_PROBLEM TO WORK ON_:
Check every line of the listing below for "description", and report how many lines have it, as a number with nothing more.

_SOURCE DATA_:
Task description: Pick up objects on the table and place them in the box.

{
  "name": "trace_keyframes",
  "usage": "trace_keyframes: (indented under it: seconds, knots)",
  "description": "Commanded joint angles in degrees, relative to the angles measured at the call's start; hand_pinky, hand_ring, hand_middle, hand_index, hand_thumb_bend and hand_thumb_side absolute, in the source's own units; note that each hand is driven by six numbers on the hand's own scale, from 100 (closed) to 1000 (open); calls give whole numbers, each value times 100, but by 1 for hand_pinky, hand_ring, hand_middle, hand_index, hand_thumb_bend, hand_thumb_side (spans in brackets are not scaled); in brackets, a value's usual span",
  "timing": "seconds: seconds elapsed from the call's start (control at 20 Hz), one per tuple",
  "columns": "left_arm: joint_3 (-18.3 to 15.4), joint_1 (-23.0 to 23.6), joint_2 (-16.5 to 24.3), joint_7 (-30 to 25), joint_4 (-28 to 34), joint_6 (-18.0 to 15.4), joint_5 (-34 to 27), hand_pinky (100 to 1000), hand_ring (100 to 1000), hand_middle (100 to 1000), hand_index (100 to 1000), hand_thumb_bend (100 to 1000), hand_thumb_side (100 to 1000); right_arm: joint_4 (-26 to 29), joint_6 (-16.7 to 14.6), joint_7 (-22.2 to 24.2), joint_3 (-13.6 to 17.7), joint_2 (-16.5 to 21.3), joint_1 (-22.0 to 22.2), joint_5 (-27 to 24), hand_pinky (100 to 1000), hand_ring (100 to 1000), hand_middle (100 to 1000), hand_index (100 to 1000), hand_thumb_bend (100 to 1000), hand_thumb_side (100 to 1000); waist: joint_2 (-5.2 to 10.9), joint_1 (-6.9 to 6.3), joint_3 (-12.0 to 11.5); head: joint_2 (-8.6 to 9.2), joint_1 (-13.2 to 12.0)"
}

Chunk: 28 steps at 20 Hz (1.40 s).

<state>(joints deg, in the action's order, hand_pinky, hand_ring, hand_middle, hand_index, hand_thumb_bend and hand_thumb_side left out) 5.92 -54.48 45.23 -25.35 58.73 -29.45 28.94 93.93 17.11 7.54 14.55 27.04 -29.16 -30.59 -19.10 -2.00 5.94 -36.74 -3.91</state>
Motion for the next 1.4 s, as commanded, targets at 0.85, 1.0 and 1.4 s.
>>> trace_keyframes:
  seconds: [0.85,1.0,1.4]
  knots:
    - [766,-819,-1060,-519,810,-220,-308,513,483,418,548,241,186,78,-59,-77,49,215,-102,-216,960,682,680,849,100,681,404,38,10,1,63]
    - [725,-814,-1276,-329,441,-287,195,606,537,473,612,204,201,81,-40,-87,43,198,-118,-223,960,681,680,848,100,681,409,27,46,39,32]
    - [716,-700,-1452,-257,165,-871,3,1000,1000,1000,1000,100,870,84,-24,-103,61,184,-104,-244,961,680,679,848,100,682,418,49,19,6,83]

_ANSWER_:
2